Before and After: Calving of the Sulzberger Ice Shelf

Satellite imagery from NASA and ESA show the Sulzberger Ice Shelf in Antarctica before and after being calved by a tsunami in March 2011.

Credits

Produced by the Space Telescope Science Institute’s Office of Public Outreach in collaboration with the NASA Earth Observatory.

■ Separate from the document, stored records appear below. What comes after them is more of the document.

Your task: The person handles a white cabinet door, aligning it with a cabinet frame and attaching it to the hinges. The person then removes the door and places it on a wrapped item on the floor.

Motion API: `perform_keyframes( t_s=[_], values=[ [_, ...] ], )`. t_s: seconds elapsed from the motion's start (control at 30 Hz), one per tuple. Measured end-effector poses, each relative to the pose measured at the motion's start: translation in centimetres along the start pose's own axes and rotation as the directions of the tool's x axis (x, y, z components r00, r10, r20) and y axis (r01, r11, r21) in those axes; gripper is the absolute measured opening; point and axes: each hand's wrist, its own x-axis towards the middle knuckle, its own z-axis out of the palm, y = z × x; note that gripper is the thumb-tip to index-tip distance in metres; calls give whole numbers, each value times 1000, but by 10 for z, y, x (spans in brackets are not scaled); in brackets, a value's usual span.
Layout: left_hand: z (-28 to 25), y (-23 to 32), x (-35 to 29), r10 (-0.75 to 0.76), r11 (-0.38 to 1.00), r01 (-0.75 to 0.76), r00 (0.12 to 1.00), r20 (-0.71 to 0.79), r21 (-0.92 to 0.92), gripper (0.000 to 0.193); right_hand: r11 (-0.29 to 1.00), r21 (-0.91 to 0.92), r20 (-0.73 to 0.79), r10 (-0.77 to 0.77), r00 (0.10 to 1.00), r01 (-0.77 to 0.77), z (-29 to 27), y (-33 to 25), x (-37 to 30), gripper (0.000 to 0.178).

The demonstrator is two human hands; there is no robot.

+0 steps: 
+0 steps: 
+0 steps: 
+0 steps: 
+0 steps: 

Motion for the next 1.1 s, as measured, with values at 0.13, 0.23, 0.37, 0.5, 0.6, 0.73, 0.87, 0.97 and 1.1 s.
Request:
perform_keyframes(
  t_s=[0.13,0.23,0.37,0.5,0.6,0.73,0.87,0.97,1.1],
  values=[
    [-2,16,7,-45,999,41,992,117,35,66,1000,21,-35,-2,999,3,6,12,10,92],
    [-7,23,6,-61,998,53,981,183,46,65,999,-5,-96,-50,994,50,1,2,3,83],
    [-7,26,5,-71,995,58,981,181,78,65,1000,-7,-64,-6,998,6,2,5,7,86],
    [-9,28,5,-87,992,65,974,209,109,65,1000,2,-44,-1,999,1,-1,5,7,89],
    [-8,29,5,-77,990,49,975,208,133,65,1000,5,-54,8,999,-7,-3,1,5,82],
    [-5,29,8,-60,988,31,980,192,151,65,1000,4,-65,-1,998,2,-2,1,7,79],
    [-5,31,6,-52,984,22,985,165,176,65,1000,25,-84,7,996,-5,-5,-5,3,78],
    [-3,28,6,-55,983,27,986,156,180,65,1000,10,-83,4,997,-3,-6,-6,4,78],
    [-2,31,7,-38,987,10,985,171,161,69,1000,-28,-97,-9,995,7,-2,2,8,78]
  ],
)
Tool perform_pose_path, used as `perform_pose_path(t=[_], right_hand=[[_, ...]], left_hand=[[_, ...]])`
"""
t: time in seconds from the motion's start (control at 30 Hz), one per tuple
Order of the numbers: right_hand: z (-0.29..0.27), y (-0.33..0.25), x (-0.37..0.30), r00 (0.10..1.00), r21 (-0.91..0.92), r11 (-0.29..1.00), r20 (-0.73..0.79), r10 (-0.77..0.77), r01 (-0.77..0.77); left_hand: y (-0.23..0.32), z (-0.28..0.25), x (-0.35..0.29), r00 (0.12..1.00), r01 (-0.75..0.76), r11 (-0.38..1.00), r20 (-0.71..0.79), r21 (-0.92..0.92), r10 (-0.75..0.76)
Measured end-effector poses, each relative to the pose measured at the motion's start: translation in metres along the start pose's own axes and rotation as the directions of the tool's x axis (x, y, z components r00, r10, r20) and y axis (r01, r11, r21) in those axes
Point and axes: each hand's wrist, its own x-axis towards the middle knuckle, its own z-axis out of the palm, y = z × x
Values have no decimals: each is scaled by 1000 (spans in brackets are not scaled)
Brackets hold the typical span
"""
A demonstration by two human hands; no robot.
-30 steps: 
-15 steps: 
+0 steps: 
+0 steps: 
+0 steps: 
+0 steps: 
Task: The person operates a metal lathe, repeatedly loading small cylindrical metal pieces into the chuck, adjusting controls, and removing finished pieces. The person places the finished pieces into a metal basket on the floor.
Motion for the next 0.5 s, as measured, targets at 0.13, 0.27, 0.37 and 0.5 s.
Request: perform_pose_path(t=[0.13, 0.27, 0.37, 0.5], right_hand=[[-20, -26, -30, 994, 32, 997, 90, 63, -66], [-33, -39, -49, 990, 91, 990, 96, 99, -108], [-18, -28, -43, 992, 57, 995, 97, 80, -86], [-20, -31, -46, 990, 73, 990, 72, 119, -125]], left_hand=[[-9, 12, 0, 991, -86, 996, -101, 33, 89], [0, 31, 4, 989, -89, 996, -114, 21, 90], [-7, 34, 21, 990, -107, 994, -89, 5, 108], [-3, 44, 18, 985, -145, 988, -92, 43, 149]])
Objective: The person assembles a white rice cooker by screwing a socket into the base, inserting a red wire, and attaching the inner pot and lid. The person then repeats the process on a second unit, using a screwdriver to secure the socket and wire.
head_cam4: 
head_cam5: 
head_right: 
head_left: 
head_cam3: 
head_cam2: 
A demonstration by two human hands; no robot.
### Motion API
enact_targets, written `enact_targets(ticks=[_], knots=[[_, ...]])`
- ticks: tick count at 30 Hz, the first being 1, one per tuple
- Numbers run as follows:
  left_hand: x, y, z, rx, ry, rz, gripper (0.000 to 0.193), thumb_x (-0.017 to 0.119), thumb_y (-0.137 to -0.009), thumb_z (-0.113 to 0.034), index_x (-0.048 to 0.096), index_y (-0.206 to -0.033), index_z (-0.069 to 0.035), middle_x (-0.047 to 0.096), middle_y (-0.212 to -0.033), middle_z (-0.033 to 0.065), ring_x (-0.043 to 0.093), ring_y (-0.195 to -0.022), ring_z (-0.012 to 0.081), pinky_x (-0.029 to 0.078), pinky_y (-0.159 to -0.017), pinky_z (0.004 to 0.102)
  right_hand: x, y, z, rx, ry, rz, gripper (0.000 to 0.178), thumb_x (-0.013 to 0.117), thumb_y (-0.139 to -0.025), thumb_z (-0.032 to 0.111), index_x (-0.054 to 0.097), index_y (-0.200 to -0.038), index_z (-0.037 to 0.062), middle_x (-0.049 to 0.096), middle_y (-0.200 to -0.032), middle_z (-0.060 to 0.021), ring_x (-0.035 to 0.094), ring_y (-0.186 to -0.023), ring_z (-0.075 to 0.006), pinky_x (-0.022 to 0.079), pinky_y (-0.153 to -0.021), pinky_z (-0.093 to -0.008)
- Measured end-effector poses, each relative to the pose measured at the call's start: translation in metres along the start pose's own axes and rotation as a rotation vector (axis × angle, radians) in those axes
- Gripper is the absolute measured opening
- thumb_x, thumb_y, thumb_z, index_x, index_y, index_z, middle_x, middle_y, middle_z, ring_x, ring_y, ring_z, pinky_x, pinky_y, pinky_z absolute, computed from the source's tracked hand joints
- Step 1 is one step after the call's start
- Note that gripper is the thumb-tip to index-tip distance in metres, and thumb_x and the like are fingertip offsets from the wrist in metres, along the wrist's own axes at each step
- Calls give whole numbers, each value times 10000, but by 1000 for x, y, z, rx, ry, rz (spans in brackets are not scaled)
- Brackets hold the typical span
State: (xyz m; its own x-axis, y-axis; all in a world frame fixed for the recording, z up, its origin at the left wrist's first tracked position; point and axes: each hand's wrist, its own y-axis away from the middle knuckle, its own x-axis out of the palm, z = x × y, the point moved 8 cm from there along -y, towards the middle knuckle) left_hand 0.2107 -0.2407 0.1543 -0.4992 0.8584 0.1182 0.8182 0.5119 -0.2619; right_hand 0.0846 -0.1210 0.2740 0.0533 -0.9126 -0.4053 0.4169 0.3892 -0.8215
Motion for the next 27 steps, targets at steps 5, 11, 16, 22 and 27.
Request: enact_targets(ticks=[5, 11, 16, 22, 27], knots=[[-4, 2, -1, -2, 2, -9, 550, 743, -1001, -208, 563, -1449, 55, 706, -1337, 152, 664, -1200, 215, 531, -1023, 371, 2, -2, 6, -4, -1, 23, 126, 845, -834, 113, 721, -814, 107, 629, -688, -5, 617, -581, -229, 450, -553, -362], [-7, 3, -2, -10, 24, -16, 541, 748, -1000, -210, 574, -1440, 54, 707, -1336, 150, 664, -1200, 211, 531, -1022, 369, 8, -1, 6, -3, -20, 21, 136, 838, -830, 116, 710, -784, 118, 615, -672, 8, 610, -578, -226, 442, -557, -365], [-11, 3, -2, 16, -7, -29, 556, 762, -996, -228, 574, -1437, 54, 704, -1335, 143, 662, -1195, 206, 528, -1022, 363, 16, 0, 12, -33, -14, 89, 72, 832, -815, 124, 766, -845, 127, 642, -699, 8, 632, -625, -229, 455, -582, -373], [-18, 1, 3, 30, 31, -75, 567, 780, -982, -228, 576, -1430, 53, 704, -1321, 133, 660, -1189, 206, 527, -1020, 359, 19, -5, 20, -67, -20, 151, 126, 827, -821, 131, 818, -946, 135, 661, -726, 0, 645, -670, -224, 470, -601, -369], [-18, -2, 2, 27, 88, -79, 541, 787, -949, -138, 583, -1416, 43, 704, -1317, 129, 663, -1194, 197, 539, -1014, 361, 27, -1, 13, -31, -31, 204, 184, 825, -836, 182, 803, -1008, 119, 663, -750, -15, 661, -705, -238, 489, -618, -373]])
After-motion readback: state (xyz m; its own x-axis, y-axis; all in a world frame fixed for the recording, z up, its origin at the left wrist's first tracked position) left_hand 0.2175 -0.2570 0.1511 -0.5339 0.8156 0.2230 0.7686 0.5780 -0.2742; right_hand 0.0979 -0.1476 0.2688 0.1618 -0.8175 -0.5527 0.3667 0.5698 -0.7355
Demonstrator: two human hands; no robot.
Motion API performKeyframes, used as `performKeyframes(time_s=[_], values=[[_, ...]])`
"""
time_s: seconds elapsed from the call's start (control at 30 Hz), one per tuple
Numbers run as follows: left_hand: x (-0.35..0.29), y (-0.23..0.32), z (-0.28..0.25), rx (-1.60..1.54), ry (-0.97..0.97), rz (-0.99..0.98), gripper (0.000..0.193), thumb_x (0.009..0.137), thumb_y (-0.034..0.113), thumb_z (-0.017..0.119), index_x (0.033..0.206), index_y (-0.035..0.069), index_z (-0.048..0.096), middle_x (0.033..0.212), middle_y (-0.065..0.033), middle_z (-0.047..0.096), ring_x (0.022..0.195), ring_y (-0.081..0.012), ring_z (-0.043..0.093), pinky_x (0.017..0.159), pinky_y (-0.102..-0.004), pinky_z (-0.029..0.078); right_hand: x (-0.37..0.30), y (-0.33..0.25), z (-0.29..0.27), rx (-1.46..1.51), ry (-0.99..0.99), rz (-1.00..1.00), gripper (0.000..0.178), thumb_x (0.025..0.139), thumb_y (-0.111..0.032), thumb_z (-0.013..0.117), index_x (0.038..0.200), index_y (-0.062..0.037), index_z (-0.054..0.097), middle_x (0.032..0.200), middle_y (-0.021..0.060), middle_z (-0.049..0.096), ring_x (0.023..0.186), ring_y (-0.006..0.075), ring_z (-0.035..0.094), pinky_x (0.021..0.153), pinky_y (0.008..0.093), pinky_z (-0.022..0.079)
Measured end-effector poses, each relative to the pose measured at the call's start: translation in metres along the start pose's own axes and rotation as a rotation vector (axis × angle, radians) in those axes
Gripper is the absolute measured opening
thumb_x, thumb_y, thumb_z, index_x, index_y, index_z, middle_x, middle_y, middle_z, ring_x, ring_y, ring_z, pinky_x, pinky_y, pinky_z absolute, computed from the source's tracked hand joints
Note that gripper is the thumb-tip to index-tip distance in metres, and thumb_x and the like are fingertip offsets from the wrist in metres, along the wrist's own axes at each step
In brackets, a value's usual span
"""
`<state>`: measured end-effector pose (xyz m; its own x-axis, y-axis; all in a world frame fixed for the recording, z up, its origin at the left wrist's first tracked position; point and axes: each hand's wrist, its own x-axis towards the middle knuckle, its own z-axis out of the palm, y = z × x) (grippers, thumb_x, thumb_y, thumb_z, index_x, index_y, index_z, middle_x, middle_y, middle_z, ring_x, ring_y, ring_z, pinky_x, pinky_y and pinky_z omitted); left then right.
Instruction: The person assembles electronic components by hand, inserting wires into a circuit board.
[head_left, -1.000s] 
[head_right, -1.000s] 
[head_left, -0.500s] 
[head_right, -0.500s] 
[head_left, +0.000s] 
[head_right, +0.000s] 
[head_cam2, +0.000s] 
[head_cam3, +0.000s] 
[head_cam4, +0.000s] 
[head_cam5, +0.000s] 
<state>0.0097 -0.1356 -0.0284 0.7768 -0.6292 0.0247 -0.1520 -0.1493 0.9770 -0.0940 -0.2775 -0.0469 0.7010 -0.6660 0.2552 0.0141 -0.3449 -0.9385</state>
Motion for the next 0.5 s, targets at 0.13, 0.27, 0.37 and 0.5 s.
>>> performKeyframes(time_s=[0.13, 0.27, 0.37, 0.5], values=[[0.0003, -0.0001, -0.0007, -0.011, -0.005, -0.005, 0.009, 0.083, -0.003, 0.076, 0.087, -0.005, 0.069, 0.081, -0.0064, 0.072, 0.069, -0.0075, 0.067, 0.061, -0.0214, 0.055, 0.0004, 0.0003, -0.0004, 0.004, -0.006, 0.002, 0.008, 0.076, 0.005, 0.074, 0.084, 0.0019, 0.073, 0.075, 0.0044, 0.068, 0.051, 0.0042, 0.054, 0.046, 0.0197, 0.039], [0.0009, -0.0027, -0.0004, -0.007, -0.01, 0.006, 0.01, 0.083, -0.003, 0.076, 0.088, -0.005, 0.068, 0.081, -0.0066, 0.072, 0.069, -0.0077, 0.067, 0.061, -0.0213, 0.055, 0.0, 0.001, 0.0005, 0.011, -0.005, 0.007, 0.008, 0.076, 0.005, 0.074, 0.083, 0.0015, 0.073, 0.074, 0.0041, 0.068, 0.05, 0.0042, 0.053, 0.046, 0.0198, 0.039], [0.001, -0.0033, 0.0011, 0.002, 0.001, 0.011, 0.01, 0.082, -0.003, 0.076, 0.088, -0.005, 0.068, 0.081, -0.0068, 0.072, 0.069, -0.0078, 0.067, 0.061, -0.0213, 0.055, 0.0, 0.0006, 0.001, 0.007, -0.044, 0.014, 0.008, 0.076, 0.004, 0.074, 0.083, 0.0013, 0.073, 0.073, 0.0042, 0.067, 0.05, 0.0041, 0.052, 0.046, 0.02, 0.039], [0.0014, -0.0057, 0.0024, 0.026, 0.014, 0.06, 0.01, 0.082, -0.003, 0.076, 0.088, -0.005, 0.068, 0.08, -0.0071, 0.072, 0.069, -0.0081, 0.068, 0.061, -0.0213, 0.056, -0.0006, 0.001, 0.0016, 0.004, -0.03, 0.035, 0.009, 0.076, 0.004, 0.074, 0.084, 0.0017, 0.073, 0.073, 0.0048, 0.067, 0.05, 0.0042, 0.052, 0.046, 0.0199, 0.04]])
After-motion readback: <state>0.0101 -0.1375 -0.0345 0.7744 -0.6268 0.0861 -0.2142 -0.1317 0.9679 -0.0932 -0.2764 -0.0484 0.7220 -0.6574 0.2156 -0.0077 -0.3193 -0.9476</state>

·       Globe animation: STScI
·       Envisat images of icebergs: European Space Agency
·       Visualization of tsunami waves on March 11, 2011: NOAA


Written by Leah Ramsay
Designed by Dani Player and Leah Hustak
Editorial and design input from Margaret W. Carruthers, Timothy Rhue II, John Godfrey, and Claire Blome
Music courtesy of Associated Production Music

Transcript

(SPEECH)
[SLOW ELECTRONIC MUSIC]
 
(DESCRIPTION)
Two images compare an ice shelf. The first has a large area of white, and the next image has a diminished area of white.
 
Text, Before and After Sulzberger Ice Shelf.
 
A display of Earth from space. Rings highlight an area near Japan.
 
Text, March 11, 2011. As a magnitude 9.0 earthquake rocks Japan, half a world away, the Antarctic Sulzberger Ice Shelf maintains its calm watch over the Ross Sea.
 
Earthquake epicenter, Japan. Sulzberger Ice Shelf, Antarctica.
 
Overhead image of ice masses in the Ross Sea.
 
Text, The powerful earthquake triggers tsunami waves that travel 8,000 miles across the Pacific Ocean at a speed of nearly 450 miles per hour.
 
A world map with a colored scale. The Sulzberger Ice Shelf is circled at the bottom of the map. A burst of color on the map shoots out from an area near Japan.
 
Text, The waves are likely only a foot high when they arrive, but they are powerful enough to lift and flex the ice, breaking off huge icebergs.
 
An outer section of the ice shelf is highlighted. In a time lapse from March 11th, 2011 through March 16th, ice from the shelf breaks off and drifts into the sea.
 
Text, NASA and ESA satellites show that five days after the initial tsunami, two icebergs, each the size of Manhattan, had separated from the coast.
 
March 11, 2011 on left. March 16, 2011 on right.
 
Researchers had never before observed a tsunami having this effect.
 
We slowly zoom in on the ice shelf.
 
The satellite observations confirmed a tsunami's ability to alter the surface of the Earth, half a world away from its origin.